PROBLEM DETAILS >>
A picture-free, exact reproduction of the listing that follows is required.

DATA EXCERPT >>
===
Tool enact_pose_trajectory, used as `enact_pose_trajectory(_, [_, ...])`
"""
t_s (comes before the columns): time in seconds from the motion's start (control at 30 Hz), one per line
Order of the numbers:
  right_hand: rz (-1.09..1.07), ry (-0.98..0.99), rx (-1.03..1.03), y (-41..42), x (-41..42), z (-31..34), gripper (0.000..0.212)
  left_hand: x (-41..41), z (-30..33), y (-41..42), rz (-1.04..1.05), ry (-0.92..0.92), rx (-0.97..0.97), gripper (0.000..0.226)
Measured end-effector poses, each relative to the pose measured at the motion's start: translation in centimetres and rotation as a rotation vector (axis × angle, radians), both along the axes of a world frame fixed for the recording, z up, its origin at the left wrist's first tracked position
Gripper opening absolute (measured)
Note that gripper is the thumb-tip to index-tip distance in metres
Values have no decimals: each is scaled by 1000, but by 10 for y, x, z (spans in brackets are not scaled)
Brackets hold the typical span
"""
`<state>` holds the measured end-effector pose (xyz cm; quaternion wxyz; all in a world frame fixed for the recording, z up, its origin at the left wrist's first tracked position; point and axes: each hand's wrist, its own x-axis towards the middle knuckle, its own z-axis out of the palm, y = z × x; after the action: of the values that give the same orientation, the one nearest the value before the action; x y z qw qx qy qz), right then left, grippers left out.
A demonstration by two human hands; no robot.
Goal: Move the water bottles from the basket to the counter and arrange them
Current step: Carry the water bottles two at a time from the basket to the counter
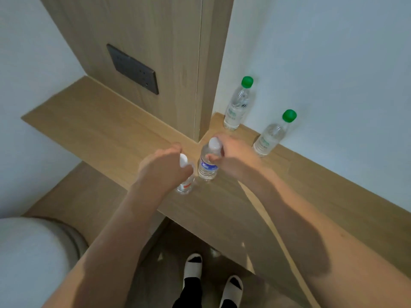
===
ANSWER TO THE PROBLEM >>
Tool enact_pose_trajectory, used as `enact_pose_trajectory(_, [_, ...])`
"""
t_s (comes before the columns): time in seconds from the motion's start (control at 30 Hz), one per line
Order of the numbers:
  right_hand: rz (-1.09..1.07), ry (-0.98..0.99), rx (-1.03..1.03), y (-41..42), x (-41..42), z (-31..34), gripper (0.000..0.212)
  left_hand: x (-41..41), z (-30..33), y (-41..42), rz (-1.04..1.05), ry (-0.92..0.92), rx (-0.97..0.97), gripper (0.000..0.226)
Measured end-effector poses, each relative to the pose measured at the motion's start: translation in centimetres and rotation as a rotation vector (axis × angle, radians), both along the axes of a world frame fixed for the recording, z up, its origin at the left wrist's first tracked position
Gripper opening absolute (measured)
Note that gripper is the thumb-tip to index-tip distance in metres
Values have no decimals: each is scaled by 1000, but by 10 for y, x, z (spans in brackets are not scaled)
Brackets hold the typical span
"""
`<state>` holds the measured end-effector pose (xyz cm; quaternion wxyz; all in a world frame fixed for the recording, z up, its origin at the left wrist's first tracked position; point and axes: each hand's wrist, its own x-axis towards the middle knuckle, its own z-axis out of the palm, y = z × x; after the action: of the values that give the same orientation, the one nearest the value before the action; x y z qw qx qy qz), right then left, grippers left out.
A demonstration by two human hands; no robot.
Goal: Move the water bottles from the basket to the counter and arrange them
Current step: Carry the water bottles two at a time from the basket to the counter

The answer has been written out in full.